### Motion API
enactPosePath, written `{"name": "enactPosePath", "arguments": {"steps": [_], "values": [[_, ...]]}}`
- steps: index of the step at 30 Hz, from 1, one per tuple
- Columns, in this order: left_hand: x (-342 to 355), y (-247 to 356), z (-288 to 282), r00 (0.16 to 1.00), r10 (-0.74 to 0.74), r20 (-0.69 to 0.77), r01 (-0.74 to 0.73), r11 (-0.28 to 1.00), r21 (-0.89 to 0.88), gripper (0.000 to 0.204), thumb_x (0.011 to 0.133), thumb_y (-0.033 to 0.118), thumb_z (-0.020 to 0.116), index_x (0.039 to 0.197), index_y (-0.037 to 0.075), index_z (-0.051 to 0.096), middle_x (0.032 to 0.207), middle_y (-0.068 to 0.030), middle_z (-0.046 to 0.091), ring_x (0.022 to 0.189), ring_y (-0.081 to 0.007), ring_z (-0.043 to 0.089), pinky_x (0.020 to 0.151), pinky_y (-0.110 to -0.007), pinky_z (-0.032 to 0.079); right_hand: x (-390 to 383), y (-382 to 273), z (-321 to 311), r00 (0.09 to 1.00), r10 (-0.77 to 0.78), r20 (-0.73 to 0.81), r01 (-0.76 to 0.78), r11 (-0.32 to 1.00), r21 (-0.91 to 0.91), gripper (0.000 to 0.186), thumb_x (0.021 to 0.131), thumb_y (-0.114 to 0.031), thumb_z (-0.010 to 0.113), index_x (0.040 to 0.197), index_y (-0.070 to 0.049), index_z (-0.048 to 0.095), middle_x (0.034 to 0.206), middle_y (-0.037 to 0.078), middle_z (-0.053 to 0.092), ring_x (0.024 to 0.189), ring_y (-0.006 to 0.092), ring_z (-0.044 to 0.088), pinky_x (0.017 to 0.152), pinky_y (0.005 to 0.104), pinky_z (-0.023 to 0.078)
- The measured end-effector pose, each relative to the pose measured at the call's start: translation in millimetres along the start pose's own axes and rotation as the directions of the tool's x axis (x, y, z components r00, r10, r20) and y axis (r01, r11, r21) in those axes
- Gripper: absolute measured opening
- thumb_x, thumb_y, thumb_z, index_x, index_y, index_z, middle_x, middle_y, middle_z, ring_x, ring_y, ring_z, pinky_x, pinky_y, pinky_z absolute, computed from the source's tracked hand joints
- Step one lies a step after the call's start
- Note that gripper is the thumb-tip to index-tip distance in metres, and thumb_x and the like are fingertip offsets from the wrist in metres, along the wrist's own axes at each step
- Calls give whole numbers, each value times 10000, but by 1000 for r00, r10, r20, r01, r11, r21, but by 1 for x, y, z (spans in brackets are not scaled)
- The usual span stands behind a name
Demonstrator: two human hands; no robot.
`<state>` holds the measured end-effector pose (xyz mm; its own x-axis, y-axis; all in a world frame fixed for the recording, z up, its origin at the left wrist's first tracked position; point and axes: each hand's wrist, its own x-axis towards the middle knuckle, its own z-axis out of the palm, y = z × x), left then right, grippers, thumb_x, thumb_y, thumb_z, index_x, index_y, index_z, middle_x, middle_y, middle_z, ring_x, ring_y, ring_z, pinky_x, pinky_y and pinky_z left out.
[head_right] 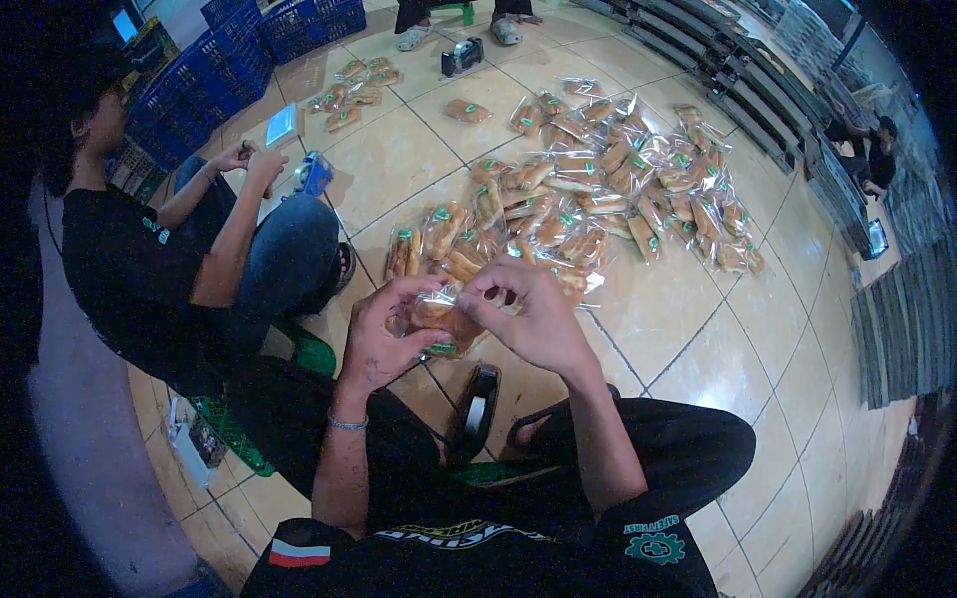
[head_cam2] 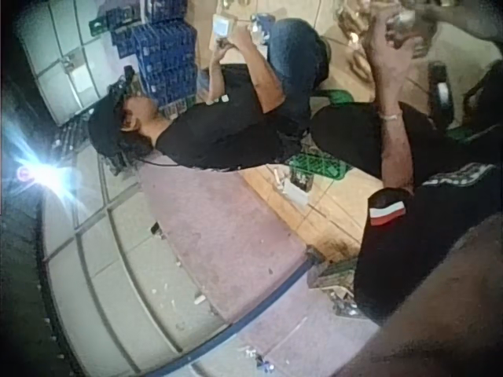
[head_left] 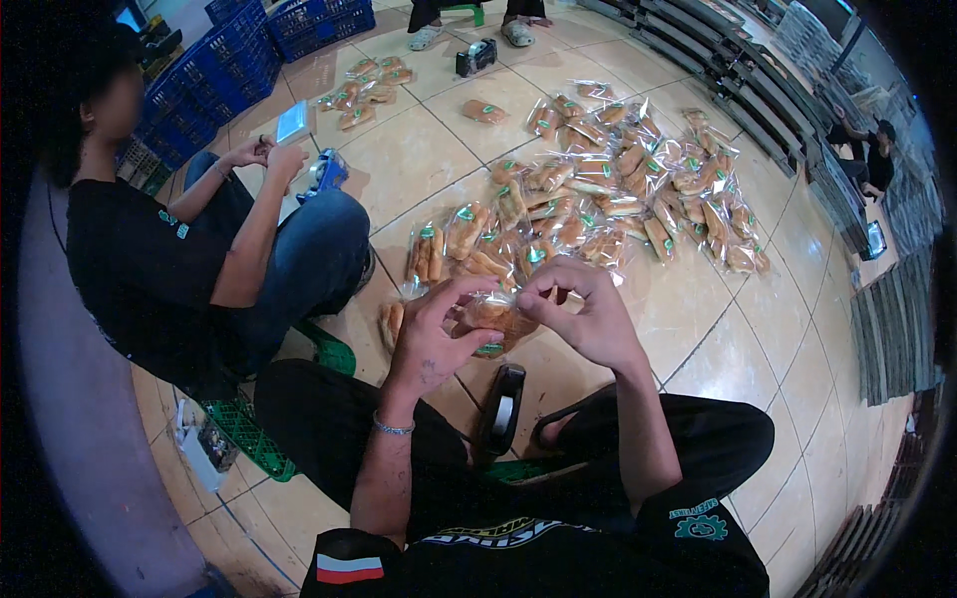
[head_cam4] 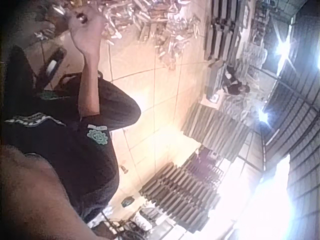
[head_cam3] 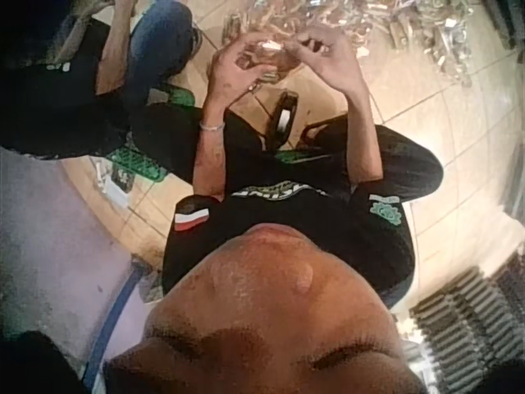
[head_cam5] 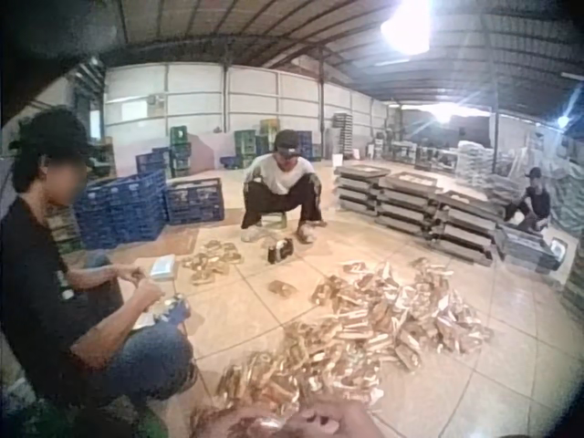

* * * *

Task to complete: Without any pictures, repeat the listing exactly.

Solved exercise:
### Motion API
enactPosePath, written `{"name": "enactPosePath", "arguments": {"steps": [_], "values": [[_, ...]]}}`
- steps: index of the step at 30 Hz, from 1, one per tuple
- Columns, in this order: left_hand: x (-342 to 355), y (-247 to 356), z (-288 to 282), r00 (0.16 to 1.00), r10 (-0.74 to 0.74), r20 (-0.69 to 0.77), r01 (-0.74 to 0.73), r11 (-0.28 to 1.00), r21 (-0.89 to 0.88), gripper (0.000 to 0.204), thumb_x (0.011 to 0.133), thumb_y (-0.033 to 0.118), thumb_z (-0.020 to 0.116), index_x (0.039 to 0.197), index_y (-0.037 to 0.075), index_z (-0.051 to 0.096), middle_x (0.032 to 0.207), middle_y (-0.068 to 0.030), middle_z (-0.046 to 0.091), ring_x (0.022 to 0.189), ring_y (-0.081 to 0.007), ring_z (-0.043 to 0.089), pinky_x (0.020 to 0.151), pinky_y (-0.110 to -0.007), pinky_z (-0.032 to 0.079); right_hand: x (-390 to 383), y (-382 to 273), z (-321 to 311), r00 (0.09 to 1.00), r10 (-0.77 to 0.78), r20 (-0.73 to 0.81), r01 (-0.76 to 0.78), r11 (-0.32 to 1.00), r21 (-0.91 to 0.91), gripper (0.000 to 0.186), thumb_x (0.021 to 0.131), thumb_y (-0.114 to 0.031), thumb_z (-0.010 to 0.113), index_x (0.040 to 0.197), index_y (-0.070 to 0.049), index_z (-0.048 to 0.095), middle_x (0.034 to 0.206), middle_y (-0.037 to 0.078), middle_z (-0.053 to 0.092), ring_x (0.024 to 0.189), ring_y (-0.006 to 0.092), ring_z (-0.044 to 0.088), pinky_x (0.017 to 0.152), pinky_y (0.005 to 0.104), pinky_z (-0.023 to 0.078)
- The measured end-effector pose, each relative to the pose measured at the call's start: translation in millimetres along the start pose's own axes and rotation as the directions of the tool's x axis (x, y, z components r00, r10, r20) and y axis (r01, r11, r21) in those axes
- Gripper: absolute measured opening
- thumb_x, thumb_y, thumb_z, index_x, index_y, index_z, middle_x, middle_y, middle_z, ring_x, ring_y, ring_z, pinky_x, pinky_y, pinky_z absolute, computed from the source's tracked hand joints
- Step one lies a step after the call's start
- Note that gripper is the thumb-tip to index-tip distance in metres, and thumb_x and the like are fingertip offsets from the wrist in metres, along the wrist's own axes at each step
- Calls give whole numbers, each value times 10000, but by 1000 for r00, r10, r20, r01, r11, r21, but by 1 for x, y, z (spans in brackets are not scaled)
- The usual span stands behind a name
Demonstrator: two human hands; no robot.
`<state>` holds the measured end-effector pose (xyz mm; its own x-axis, y-axis; all in a world frame fixed for the recording, z up, its origin at the left wrist's first tracked position; point and axes: each hand's wrist, its own x-axis towards the middle knuckle, its own z-axis out of the palm, y = z × x), left then right, grippers, thumb_x, thumb_y, thumb_z, index_x, index_y, index_z, middle_x, middle_y, middle_z, ring_x, ring_y, ring_z, pinky_x, pinky_y and pinky_z left out.
[head_right] 
[head_cam2] 
[head_left] 
[head_cam4] 
[head_cam3] 
[head_cam5] 

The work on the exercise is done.